Кто знает, что сталось бы, если б люди получили возможность засыпать на сто лет? Не привело ли бы это к повальному бегству всех более чувствительных к страданиям жизни людей — из современной жизни в будущее? Не вызвало ли бы это новых несчастий и катастроф? Не разрушило ли бы семей и других уз, соединяющих людей? Не лучше ли, в самом деле, что «трезорий» погиб?
Последним моим действием, имеющим касательство к описанной мной истории, была анонимная отсылка одному благотворительному обществу ящика с золотом и бриллиантами. Впрочем, если вы читаете газеты, то, вероятно, уже знаете об этом нашумевшем пожертвовании.
От уважаемой редакции журнала «Мир и человечество» я получил почётное поручение интервьюировать посетившего проездом Петербург английского писателя У., пользующегося всемирной известностью.

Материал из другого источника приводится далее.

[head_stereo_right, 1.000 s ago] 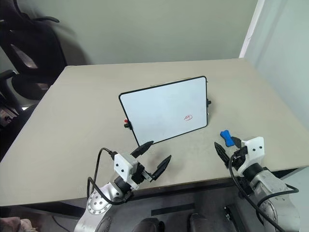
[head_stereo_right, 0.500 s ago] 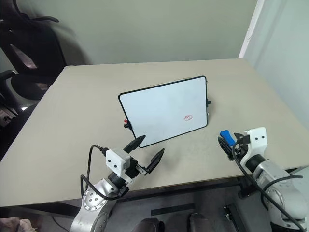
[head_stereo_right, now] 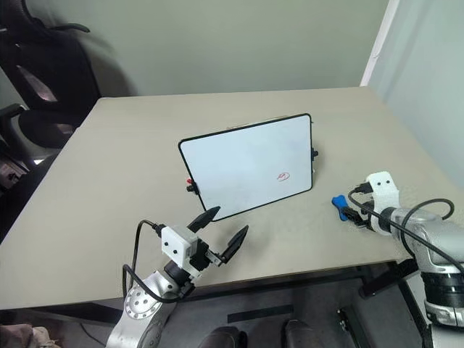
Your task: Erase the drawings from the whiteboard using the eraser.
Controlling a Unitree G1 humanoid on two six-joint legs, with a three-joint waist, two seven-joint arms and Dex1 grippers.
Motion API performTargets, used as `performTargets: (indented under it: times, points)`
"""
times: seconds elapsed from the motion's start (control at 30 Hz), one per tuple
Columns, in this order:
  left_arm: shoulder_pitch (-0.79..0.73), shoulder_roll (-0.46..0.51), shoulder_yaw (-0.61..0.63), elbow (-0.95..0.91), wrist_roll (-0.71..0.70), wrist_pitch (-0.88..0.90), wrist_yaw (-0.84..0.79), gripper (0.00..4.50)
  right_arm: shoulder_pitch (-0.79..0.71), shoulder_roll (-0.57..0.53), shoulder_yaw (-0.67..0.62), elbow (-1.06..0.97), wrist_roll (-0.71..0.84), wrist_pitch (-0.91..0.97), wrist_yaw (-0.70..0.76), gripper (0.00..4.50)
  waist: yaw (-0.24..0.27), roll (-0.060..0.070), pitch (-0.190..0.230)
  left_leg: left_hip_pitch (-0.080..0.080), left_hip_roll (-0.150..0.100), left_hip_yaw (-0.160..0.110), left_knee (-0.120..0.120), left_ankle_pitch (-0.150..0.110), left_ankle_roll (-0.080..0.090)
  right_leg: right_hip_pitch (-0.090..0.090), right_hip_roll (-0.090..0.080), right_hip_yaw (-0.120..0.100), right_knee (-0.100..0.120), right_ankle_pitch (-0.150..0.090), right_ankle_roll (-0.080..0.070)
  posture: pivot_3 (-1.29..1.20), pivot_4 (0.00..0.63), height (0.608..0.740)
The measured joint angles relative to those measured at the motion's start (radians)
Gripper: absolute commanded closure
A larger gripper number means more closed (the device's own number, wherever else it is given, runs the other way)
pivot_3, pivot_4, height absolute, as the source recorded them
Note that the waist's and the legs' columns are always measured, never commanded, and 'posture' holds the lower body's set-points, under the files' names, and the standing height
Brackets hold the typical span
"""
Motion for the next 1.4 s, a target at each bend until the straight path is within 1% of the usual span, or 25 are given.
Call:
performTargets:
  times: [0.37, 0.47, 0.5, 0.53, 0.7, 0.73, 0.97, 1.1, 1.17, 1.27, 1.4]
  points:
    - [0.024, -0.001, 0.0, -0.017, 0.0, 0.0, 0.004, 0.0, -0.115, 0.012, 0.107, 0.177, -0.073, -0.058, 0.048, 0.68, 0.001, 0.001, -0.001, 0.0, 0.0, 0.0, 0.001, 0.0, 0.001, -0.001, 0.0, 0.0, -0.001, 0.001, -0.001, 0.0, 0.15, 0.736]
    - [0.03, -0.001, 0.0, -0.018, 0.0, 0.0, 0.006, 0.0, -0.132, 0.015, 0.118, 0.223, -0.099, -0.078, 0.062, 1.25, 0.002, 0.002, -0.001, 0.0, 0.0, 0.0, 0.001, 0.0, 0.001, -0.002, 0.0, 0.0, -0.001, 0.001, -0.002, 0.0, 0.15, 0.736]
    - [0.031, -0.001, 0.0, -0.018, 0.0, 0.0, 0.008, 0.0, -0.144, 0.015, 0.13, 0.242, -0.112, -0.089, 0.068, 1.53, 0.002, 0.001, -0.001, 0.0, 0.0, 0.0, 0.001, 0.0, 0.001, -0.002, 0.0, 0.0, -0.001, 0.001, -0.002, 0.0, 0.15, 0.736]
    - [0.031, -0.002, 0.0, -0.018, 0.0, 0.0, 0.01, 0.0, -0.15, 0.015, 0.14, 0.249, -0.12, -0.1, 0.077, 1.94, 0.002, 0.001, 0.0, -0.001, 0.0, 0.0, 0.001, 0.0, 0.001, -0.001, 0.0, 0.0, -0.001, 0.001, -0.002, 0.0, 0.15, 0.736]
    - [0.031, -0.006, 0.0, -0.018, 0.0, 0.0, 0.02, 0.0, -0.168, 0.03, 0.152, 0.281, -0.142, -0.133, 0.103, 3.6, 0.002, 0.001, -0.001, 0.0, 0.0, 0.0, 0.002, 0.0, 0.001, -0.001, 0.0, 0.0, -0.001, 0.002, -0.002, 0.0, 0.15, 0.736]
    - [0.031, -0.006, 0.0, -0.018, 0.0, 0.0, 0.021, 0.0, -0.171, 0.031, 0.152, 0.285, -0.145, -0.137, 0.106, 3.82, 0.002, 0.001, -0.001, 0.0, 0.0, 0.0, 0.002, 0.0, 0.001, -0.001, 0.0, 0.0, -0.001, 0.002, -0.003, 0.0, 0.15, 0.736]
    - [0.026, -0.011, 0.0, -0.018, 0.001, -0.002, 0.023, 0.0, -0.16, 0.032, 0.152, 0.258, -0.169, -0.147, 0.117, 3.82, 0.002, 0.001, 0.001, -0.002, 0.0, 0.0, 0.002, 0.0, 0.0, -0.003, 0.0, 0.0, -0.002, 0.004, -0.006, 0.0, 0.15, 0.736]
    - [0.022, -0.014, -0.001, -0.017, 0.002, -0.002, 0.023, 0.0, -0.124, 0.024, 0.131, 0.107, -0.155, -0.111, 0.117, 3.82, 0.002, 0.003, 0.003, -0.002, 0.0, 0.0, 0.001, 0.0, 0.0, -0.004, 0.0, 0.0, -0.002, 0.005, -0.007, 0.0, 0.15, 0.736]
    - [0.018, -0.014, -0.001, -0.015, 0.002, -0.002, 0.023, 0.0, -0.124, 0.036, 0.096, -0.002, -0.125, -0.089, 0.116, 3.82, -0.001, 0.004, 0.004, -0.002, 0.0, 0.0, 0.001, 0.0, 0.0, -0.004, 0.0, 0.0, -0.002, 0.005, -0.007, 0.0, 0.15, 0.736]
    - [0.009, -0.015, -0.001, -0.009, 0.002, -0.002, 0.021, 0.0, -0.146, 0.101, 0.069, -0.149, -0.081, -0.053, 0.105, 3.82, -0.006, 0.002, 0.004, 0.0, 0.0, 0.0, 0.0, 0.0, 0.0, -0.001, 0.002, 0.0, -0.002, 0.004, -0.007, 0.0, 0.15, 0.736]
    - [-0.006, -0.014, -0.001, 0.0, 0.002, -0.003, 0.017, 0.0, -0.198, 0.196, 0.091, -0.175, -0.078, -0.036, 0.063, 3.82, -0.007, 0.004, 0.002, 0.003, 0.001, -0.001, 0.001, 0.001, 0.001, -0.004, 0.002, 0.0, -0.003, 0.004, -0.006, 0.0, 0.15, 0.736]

Выбрив первым делом начисто усы и вообще «англизировав» свою наружность, поскольку это оказалось возможным — я решительным шагом вышел было из дому, направляясь к У., когда вспомнил, что не знаю его адреса. Пришлось прибегнуть к телефону. Спросить редакцию было проще всего, но хорош интервьюер, который не может сам узнать адрес интервьюируемого лица! Я обратился сначала в английское посольство, затем к консулу, потом в две-три гостиницы и, наконец, соединившись с «English House», напал на следы великого писателя. В это самое время проклятый телефон начал шуметь и выстукивать отчаянную дробь в мое левое ухо.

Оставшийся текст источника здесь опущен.